Protagonists of capitalism in The Forum debate are trying to do so without defining capitalism.

No consensus exists on the precise definition of capitalism. Economists usually use the term to emphasize the degree that government does not have control over markets (laissez faire) and on property rights. The many variants of capitalism include mercantilism, free-market capitalism, social market economy, state capitalism, corporate capitalism and mixed economy.

I argue that free-market capitalism is a mere theoretical construct that no country has ever implemented just like its opposite, communism in the Marxist sense. The economic system of a country reflects the interaction of elements of the two extremes existing as a continuum.

I submit that a free-market capitalist system can operate only under the law of the fish (matsya nyaya), which justifies the powerful few (the sharks) devouring the powerless many (the smaller fish) in quest of ceaseless profit-accumulation. Buddhist philosophy says that greed (tanha) leads to sorrow (dukkha).

A hybrid

The American system is a hybrid of corporate (crony) capitalism and mixed economy.
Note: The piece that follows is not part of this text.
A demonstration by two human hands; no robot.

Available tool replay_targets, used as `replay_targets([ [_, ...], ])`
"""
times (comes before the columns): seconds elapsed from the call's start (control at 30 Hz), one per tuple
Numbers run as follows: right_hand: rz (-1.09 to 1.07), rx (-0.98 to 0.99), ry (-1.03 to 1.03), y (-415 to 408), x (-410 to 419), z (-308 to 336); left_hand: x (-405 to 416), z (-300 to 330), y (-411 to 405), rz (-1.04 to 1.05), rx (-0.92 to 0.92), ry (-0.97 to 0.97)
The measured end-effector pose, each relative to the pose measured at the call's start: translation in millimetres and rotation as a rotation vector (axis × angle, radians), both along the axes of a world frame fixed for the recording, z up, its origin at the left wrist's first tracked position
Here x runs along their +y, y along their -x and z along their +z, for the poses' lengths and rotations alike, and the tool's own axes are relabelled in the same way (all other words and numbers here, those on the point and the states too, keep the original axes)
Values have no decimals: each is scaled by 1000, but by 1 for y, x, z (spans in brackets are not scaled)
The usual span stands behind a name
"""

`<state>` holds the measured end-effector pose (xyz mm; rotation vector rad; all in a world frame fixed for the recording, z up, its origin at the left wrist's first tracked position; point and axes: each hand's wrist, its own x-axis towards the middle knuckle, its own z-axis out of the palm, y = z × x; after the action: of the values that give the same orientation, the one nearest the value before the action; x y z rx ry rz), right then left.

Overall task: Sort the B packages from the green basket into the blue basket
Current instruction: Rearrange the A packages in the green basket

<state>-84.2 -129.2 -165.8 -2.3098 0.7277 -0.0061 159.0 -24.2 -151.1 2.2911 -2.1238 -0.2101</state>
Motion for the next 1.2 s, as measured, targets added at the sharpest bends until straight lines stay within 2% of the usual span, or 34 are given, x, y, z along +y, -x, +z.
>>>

A country that supports rich farmers with huge agricultural subsidies (about $20 billion per year) and allows the super-rich a lower tax rate than those in the middle class is by no means a free enterprise system. With an astounding national debt of $16 trillion, America is in sorrow.

I am not against capitalism, but against the sordid state of affairs that corrupt (crony) capitalism has wrought. Thomas Hanson, in his response (The Forum, Jan. 19), argues that capitalism has produced “generous benefactors who willingly share their success by donating millions to local colleges.” He threatens to speak with his pocketbook by not giving to the university that I “represent.” My opinion piece has nothing to do with Minnesota State University Moorhead, the university from which I retired in 2007.

I acknowledge that in 2010 private donations to American colleges and universities totaled $28 billion, the same amount as in 2006. Credit should go to people like Hanson. However, he is barking up the wrong tree when he speaks about his pocketbook as a threat to prevent others from criticizing whatever he means by “capitalism.”

Free market?

If the Republicans stand for genuine free enterprise, they could start with the abolition of farm subsidies and the tax breaks for the super-rich.

Finally, it is wrong for the Republicans to claim never-existed “free-market” capitalism as “the heart and soul of America” without answering the primary criticisms associated with capitalism and democracy, including social inequality, unfair distribution of wealth and power; tendency toward market monopoly or oligopoly and government by oligarchy.

Gunaratne is professor emeritus of communications, Minnesota State University Moorhead.